TASK DETAILS: Reproduce the data, keeping every word exactly as it is.
── DATA ──
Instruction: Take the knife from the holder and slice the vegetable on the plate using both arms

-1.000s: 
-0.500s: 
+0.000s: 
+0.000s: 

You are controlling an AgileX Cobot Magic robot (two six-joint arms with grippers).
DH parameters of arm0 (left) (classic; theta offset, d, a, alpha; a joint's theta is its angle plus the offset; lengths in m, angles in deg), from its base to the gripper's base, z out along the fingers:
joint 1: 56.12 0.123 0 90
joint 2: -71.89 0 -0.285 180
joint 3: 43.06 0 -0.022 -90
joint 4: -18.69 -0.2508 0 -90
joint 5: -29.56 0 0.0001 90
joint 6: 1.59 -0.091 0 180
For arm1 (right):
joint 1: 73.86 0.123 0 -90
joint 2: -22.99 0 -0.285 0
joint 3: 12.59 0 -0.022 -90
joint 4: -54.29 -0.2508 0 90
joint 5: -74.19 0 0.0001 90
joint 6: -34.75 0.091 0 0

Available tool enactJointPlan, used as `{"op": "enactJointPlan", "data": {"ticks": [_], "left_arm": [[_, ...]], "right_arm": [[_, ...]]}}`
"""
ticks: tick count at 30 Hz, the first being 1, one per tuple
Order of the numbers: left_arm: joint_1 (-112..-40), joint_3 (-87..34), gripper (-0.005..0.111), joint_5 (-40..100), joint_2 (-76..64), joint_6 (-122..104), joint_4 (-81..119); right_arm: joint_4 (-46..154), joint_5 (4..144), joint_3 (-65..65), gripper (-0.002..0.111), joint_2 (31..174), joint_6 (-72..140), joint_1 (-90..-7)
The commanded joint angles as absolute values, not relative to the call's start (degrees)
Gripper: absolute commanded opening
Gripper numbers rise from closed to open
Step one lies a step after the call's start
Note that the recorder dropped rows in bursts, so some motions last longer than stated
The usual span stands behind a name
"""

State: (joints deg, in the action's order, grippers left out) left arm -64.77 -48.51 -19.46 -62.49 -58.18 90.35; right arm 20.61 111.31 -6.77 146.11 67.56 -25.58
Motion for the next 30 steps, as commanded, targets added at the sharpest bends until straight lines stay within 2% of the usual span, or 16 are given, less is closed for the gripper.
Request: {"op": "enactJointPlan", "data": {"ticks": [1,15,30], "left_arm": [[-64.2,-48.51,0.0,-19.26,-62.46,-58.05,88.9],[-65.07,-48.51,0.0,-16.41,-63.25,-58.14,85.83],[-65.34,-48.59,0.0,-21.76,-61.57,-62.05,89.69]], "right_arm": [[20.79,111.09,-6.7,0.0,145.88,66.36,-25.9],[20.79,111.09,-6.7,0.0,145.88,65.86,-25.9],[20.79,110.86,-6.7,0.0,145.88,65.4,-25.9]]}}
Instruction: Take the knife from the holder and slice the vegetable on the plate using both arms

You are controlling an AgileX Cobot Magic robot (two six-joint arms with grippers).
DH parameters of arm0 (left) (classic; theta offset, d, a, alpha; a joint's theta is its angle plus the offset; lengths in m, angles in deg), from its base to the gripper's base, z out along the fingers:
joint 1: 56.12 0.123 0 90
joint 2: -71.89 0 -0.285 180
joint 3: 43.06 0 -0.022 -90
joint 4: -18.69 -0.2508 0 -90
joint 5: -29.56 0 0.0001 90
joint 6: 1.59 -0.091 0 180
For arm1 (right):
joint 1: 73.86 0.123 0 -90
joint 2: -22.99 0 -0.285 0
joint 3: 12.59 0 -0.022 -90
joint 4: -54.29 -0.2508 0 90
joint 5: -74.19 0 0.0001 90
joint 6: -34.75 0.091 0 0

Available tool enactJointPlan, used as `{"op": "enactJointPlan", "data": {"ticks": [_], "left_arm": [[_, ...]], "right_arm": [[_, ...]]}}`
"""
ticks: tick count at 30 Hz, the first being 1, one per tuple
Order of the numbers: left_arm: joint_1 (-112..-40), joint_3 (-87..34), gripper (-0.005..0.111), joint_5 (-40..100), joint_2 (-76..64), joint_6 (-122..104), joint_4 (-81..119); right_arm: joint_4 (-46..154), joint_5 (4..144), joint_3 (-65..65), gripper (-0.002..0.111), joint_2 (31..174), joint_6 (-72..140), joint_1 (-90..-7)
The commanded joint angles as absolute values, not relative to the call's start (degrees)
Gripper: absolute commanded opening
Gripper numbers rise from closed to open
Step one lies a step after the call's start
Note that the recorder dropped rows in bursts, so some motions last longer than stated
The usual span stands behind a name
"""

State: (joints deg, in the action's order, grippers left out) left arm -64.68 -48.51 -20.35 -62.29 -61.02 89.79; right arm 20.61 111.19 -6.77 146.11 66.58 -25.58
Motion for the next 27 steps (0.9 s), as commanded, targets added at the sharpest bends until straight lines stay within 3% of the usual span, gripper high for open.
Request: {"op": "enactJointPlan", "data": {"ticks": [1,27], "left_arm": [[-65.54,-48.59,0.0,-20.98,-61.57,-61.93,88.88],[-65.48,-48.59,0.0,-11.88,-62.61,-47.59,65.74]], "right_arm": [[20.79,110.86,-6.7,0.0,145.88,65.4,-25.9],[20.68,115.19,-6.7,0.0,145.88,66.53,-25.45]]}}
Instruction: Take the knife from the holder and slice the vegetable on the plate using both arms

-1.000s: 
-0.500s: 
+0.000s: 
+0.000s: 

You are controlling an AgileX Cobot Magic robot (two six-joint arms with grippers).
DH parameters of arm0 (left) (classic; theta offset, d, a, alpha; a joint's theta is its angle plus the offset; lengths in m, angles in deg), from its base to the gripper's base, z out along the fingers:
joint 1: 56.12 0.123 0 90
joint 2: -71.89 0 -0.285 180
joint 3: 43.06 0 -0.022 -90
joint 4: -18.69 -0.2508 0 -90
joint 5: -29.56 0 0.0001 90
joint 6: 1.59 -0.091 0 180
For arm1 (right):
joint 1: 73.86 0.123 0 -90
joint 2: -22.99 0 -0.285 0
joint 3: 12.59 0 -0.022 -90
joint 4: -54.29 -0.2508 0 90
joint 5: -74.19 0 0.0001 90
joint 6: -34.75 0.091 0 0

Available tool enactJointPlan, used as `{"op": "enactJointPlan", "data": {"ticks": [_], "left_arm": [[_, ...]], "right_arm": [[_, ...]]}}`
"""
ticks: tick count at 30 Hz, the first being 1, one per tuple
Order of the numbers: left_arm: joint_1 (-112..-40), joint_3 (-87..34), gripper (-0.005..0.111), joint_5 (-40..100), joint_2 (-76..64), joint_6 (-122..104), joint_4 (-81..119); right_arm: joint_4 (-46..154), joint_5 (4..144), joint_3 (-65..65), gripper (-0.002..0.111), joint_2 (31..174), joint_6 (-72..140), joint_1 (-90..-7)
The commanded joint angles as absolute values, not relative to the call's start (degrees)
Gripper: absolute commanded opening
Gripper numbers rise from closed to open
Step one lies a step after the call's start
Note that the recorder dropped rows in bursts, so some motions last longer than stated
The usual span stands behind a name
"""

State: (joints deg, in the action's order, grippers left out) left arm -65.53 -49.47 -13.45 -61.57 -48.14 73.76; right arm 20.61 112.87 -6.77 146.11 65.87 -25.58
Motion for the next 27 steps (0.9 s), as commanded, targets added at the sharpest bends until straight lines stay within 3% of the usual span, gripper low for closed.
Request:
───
RESPONSE TO THE EXERCISE:
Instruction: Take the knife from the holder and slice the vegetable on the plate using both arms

-1.000s: 
-0.500s: 
+0.000s: 
+0.000s: 

You are controlling an AgileX Cobot Magic robot (two six-joint arms with grippers).
DH parameters of arm0 (left) (classic; theta offset, d, a, alpha; a joint's theta is its angle plus the offset; lengths in m, angles in deg), from its base to the gripper's base, z out along the fingers:
joint 1: 56.12 0.123 0 90
joint 2: -71.89 0 -0.285 180
joint 3: 43.06 0 -0.022 -90
joint 4: -18.69 -0.2508 0 -90
joint 5: -29.56 0 0.0001 90
joint 6: 1.59 -0.091 0 180
For arm1 (right):
joint 1: 73.86 0.123 0 -90
joint 2: -22.99 0 -0.285 0
joint 3: 12.59 0 -0.022 -90
joint 4: -54.29 -0.2508 0 90
joint 5: -74.19 0 0.0001 90
joint 6: -34.75 0.091 0 0

Available tool enactJointPlan, used as `{"op": "enactJointPlan", "data": {"ticks": [_], "left_arm": [[_, ...]], "right_arm": [[_, ...]]}}`
"""
ticks: tick count at 30 Hz, the first being 1, one per tuple
Order of the numbers: left_arm: joint_1 (-112..-40), joint_3 (-87..34), gripper (-0.005..0.111), joint_5 (-40..100), joint_2 (-76..64), joint_6 (-122..104), joint_4 (-81..119); right_arm: joint_4 (-46..154), joint_5 (4..144), joint_3 (-65..65), gripper (-0.002..0.111), joint_2 (31..174), joint_6 (-72..140), joint_1 (-90..-7)
The commanded joint angles as absolute values, not relative to the call's start (degrees)
Gripper: absolute commanded opening
Gripper numbers rise from closed to open
Step one lies a step after the call's start
Note that the recorder dropped rows in bursts, so some motions last longer than stated
The usual span stands behind a name
"""

State: (joints deg, in the action's order, grippers left out) left arm -64.77 -48.51 -19.46 -62.49 -58.18 90.35; right arm 20.61 111.31 -6.77 146.11 67.56 -25.58
Motion for the next 30 steps, as commanded, targets added at the sharpest bends until straight lines stay within 2% of the usual span, or 16 are given, less is closed for the gripper.
Request: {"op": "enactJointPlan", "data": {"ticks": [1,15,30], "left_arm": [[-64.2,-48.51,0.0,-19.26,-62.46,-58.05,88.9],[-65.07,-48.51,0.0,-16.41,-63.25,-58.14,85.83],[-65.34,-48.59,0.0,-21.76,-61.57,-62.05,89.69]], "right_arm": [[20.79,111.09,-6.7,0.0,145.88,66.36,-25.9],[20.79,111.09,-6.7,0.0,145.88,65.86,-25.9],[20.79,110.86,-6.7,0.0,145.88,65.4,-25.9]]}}
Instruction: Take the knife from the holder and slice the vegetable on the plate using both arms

You are controlling an AgileX Cobot Magic robot (two six-joint arms with grippers).
DH parameters of arm0 (left) (classic; theta offset, d, a, alpha; a joint's theta is its angle plus the offset; lengths in m, angles in deg), from its base to the gripper's base, z out along the fingers:
joint 1: 56.12 0.123 0 90
joint 2: -71.89 0 -0.285 180
joint 3: 43.06 0 -0.022 -90
joint 4: -18.69 -0.2508 0 -90
joint 5: -29.56 0 0.0001 90
joint 6: 1.59 -0.091 0 180
For arm1 (right):
joint 1: 73.86 0.123 0 -90
joint 2: -22.99 0 -0.285 0
joint 3: 12.59 0 -0.022 -90
joint 4: -54.29 -0.2508 0 90
joint 5: -74.19 0 0.0001 90
joint 6: -34.75 0.091 0 0

Available tool enactJointPlan, used as `{"op": "enactJointPlan", "data": {"ticks": [_], "left_arm": [[_, ...]], "right_arm": [[_, ...]]}}`
"""
ticks: tick count at 30 Hz, the first being 1, one per tuple
Order of the numbers: left_arm: joint_1 (-112..-40), joint_3 (-87..34), gripper (-0.005..0.111), joint_5 (-40..100), joint_2 (-76..64), joint_6 (-122..104), joint_4 (-81..119); right_arm: joint_4 (-46..154), joint_5 (4..144), joint_3 (-65..65), gripper (-0.002..0.111), joint_2 (31..174), joint_6 (-72..140), joint_1 (-90..-7)
The commanded joint angles as absolute values, not relative to the call's start (degrees)
Gripper: absolute commanded opening
Gripper numbers rise from closed to open
Step one lies a step after the call's start
Note that the recorder dropped rows in bursts, so some motions last longer than stated
The usual span stands behind a name
"""

State: (joints deg, in the action's order, grippers left out) left arm -64.68 -48.51 -20.35 -62.29 -61.02 89.79; right arm 20.61 111.19 -6.77 146.11 66.58 -25.58
Motion for the next 27 steps (0.9 s), as commanded, targets added at the sharpest bends until straight lines stay within 3% of the usual span, gripper high for open.
Request: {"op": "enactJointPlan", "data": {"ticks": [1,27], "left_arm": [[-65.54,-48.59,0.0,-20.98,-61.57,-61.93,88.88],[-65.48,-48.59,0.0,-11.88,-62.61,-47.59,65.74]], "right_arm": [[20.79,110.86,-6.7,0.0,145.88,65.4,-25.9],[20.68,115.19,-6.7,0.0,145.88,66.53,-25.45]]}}
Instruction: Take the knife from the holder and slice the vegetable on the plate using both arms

-1.000s: 
-0.500s: 
+0.000s: 
+0.000s: 

You are controlling an AgileX Cobot Magic robot (two six-joint arms with grippers).
DH parameters of arm0 (left) (classic; theta offset, d, a, alpha; a joint's theta is its angle plus the offset; lengths in m, angles in deg), from its base to the gripper's base, z out along the fingers:
joint 1: 56.12 0.123 0 90
joint 2: -71.89 0 -0.285 180
joint 3: 43.06 0 -0.022 -90
joint 4: -18.69 -0.2508 0 -90
joint 5: -29.56 0 0.0001 90
joint 6: 1.59 -0.091 0 180
For arm1 (right):
joint 1: 73.86 0.123 0 -90
joint 2: -22.99 0 -0.285 0
joint 3: 12.59 0 -0.022 -90
joint 4: -54.29 -0.2508 0 90
joint 5: -74.19 0 0.0001 90
joint 6: -34.75 0.091 0 0

Available tool enactJointPlan, used as `{"op": "enactJointPlan", "data": {"ticks": [_], "left_arm": [[_, ...]], "right_arm": [[_, ...]]}}`
"""
ticks: tick count at 30 Hz, the first being 1, one per tuple
Order of the numbers: left_arm: joint_1 (-112..-40), joint_3 (-87..34), gripper (-0.005..0.111), joint_5 (-40..100), joint_2 (-76..64), joint_6 (-122..104), joint_4 (-81..119); right_arm: joint_4 (-46..154), joint_5 (4..144), joint_3 (-65..65), gripper (-0.002..0.111), joint_2 (31..174), joint_6 (-72..140), joint_1 (-90..-7)
The commanded joint angles as absolute values, not relative to the call's start (degrees)
Gripper: absolute commanded opening
Gripper numbers rise from closed to open
Step one lies a step after the call's start
Note that the recorder dropped rows in bursts, so some motions last longer than stated
The usual span stands behind a name
"""

State: (joints deg, in the action's order, grippers left out) left arm -65.53 -49.47 -13.45 -61.57 -48.14 73.76; right arm 20.61 112.87 -6.77 146.11 65.87 -25.58
Motion for the next 27 steps (0.9 s), as commanded, targets added at the sharpest bends until straight lines stay within 3% of the usual span, gripper low for closed.
Request:

There's no more to the output.